> [Aim of the exercise] Pull every line containing the word "other" from the records.

> [Source data]
□ □ □ □
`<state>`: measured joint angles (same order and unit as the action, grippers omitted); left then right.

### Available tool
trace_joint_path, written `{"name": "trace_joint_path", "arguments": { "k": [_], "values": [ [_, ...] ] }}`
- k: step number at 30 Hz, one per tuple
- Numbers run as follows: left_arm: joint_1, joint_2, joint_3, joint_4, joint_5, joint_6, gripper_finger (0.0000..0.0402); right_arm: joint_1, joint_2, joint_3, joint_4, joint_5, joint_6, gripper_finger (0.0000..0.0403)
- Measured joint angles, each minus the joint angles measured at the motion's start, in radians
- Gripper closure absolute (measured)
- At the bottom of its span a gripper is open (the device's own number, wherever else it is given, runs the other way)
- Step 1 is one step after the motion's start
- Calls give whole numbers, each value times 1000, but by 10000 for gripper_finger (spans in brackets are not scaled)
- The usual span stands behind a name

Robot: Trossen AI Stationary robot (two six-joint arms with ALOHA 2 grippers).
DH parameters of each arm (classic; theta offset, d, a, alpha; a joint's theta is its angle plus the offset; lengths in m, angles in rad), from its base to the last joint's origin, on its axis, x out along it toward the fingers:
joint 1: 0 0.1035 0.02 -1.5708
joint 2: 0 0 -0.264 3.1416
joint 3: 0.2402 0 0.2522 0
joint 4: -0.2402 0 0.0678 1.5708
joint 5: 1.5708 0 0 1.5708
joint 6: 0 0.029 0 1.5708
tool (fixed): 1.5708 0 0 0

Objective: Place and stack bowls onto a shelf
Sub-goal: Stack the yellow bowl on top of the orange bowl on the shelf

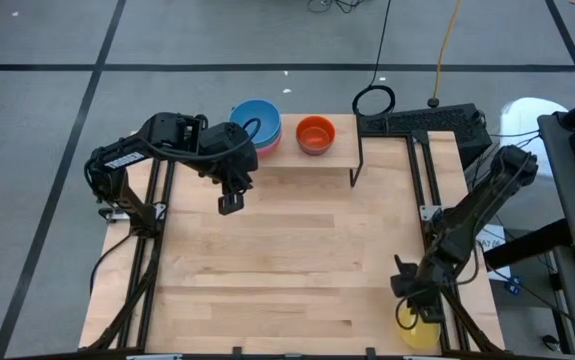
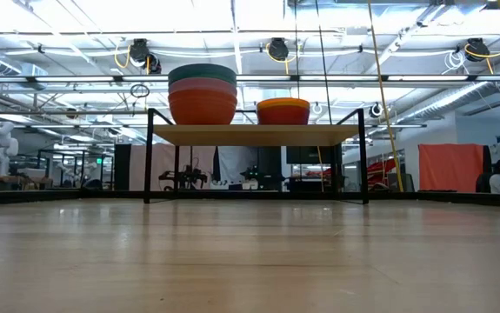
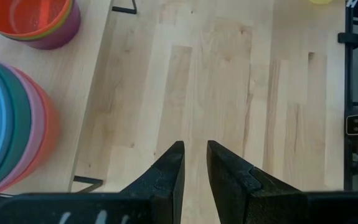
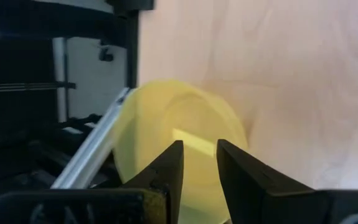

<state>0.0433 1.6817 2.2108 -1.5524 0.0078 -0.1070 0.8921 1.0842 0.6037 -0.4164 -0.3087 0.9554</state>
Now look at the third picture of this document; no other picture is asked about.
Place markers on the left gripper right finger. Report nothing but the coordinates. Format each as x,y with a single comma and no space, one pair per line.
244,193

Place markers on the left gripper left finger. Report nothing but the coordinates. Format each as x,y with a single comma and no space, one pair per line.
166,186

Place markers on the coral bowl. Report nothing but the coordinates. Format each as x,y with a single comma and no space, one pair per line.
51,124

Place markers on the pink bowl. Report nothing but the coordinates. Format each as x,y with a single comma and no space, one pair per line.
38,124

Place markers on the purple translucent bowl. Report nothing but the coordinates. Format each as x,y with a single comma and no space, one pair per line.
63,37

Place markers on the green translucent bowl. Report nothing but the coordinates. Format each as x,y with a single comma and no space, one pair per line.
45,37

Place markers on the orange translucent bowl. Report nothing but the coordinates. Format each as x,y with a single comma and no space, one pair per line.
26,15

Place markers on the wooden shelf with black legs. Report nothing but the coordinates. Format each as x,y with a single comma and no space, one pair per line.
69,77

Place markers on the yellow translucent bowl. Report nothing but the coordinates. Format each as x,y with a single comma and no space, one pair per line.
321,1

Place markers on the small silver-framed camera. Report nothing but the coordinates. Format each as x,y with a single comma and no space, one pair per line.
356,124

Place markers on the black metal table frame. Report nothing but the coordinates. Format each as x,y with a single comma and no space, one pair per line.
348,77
□ □ □ □
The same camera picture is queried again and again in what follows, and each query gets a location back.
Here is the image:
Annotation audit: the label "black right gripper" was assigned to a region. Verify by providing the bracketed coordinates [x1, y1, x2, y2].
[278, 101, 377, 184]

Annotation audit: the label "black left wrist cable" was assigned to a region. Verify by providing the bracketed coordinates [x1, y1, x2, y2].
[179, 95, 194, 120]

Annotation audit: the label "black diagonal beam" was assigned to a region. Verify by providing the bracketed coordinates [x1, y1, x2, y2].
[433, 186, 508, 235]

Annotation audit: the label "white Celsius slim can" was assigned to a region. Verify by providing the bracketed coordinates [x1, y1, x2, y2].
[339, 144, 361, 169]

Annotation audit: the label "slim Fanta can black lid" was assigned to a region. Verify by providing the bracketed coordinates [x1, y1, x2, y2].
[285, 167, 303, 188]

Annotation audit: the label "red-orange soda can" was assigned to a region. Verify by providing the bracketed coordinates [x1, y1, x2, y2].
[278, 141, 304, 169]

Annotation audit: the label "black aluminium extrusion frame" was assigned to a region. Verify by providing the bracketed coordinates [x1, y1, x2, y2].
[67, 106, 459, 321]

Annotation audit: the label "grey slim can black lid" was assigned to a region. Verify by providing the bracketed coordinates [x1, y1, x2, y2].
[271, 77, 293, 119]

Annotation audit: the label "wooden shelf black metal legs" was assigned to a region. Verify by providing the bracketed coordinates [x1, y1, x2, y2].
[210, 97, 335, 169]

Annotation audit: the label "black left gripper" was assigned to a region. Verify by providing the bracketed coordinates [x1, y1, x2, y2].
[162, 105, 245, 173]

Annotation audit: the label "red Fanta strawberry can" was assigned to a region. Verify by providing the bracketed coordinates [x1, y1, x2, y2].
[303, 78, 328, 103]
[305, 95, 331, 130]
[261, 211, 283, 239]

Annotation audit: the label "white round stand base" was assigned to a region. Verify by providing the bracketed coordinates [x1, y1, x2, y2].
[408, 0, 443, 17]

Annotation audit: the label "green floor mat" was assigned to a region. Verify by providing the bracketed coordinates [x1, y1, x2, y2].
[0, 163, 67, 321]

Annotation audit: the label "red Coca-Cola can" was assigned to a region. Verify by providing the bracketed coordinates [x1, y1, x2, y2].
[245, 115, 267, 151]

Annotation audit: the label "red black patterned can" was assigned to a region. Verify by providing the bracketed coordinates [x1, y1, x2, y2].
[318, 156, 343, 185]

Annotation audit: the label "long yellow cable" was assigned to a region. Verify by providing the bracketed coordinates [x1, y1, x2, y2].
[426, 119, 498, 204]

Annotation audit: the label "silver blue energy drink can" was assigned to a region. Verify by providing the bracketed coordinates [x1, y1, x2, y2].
□ □ □ □
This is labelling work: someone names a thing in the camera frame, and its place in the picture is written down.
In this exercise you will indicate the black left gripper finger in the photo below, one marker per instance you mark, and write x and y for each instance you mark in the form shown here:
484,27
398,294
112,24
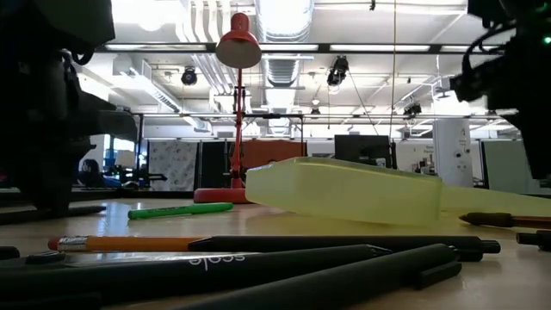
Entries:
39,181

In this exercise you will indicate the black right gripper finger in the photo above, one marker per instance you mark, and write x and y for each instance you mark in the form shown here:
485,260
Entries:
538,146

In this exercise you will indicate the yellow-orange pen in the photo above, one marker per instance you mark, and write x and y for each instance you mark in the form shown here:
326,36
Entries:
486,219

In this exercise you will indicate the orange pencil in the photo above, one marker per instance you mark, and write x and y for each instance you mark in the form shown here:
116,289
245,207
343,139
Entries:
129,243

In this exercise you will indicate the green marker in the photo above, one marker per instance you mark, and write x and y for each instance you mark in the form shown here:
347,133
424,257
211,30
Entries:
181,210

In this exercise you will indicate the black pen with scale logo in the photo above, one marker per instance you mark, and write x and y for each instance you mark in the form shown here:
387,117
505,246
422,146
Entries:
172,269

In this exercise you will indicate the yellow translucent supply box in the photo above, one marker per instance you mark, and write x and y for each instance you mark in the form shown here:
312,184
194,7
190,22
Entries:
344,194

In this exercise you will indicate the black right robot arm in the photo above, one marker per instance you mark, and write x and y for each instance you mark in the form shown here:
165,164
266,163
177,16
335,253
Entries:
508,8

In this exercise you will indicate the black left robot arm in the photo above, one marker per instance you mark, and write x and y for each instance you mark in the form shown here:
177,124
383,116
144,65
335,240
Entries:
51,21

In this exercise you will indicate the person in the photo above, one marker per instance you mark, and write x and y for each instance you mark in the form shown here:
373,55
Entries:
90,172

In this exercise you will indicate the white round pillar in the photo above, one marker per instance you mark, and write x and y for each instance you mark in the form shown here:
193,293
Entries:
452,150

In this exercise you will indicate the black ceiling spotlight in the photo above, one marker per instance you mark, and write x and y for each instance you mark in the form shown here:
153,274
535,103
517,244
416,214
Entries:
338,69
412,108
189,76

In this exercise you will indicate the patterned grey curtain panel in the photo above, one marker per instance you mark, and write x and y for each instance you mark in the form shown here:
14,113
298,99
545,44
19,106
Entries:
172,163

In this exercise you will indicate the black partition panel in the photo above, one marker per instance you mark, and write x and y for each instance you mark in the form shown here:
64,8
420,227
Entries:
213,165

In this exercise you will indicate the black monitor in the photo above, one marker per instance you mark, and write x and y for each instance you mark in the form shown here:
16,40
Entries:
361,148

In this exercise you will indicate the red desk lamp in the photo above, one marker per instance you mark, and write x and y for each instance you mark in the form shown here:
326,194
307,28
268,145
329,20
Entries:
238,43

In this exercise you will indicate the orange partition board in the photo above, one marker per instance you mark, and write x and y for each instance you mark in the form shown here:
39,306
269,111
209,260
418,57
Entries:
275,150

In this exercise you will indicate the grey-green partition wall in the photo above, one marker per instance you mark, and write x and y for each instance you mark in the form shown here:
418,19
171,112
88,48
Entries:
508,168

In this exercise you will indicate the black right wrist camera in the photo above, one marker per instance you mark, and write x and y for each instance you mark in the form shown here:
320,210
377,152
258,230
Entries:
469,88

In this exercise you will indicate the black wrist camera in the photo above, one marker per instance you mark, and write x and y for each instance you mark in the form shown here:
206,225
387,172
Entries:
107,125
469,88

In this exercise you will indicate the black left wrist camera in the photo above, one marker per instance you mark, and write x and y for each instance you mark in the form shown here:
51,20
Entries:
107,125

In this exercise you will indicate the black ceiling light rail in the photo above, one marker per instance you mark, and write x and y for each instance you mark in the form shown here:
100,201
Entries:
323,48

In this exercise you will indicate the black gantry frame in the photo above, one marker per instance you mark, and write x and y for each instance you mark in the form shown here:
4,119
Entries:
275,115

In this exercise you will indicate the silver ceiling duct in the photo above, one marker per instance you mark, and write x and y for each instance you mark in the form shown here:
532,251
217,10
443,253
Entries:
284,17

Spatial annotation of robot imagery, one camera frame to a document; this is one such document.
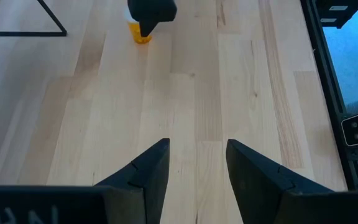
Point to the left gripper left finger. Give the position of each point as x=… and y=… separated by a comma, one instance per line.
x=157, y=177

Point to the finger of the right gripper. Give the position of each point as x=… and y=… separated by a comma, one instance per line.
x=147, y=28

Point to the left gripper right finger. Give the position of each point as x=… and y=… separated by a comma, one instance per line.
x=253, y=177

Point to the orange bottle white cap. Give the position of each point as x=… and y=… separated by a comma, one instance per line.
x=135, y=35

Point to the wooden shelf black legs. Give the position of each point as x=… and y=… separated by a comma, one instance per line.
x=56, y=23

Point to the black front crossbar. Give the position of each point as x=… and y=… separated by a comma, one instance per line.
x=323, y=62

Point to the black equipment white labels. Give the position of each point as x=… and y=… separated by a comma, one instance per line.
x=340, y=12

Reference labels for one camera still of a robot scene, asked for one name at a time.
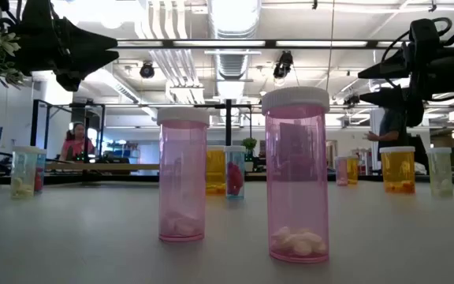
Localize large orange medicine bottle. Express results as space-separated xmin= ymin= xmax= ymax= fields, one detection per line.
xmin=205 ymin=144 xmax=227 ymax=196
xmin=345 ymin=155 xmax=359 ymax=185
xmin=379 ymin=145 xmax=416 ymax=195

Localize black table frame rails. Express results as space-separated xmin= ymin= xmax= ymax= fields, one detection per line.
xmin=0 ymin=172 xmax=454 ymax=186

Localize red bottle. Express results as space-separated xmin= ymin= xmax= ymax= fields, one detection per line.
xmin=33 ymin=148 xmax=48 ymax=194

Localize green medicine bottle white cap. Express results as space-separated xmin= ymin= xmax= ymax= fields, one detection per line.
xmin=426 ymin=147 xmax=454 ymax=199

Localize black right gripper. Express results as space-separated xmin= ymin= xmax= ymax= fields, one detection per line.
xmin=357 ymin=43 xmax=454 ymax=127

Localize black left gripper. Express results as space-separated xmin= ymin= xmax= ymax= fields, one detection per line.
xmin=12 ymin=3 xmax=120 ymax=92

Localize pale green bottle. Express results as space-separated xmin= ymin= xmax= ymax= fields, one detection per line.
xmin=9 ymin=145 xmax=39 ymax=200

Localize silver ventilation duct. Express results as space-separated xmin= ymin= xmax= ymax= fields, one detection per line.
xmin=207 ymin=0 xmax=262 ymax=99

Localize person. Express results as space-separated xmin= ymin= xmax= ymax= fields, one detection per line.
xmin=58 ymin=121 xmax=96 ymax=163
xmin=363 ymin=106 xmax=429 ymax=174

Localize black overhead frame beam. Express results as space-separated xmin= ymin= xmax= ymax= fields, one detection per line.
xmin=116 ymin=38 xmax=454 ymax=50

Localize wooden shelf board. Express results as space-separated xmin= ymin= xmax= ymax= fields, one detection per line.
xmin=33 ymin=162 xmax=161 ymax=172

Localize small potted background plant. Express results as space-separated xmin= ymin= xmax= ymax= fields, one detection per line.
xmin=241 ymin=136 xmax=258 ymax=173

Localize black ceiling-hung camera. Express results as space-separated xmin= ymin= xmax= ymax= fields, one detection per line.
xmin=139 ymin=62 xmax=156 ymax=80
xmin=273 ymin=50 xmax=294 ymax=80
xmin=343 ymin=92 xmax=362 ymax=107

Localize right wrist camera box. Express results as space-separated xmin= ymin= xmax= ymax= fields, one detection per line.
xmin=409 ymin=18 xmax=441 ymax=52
□ □ □ □
> [Written response]
- At the bottom of its span a gripper is open (the device's own number, wherever else it is given, runs the other way)
Now look at the third picture of this document; no other picture is asked about.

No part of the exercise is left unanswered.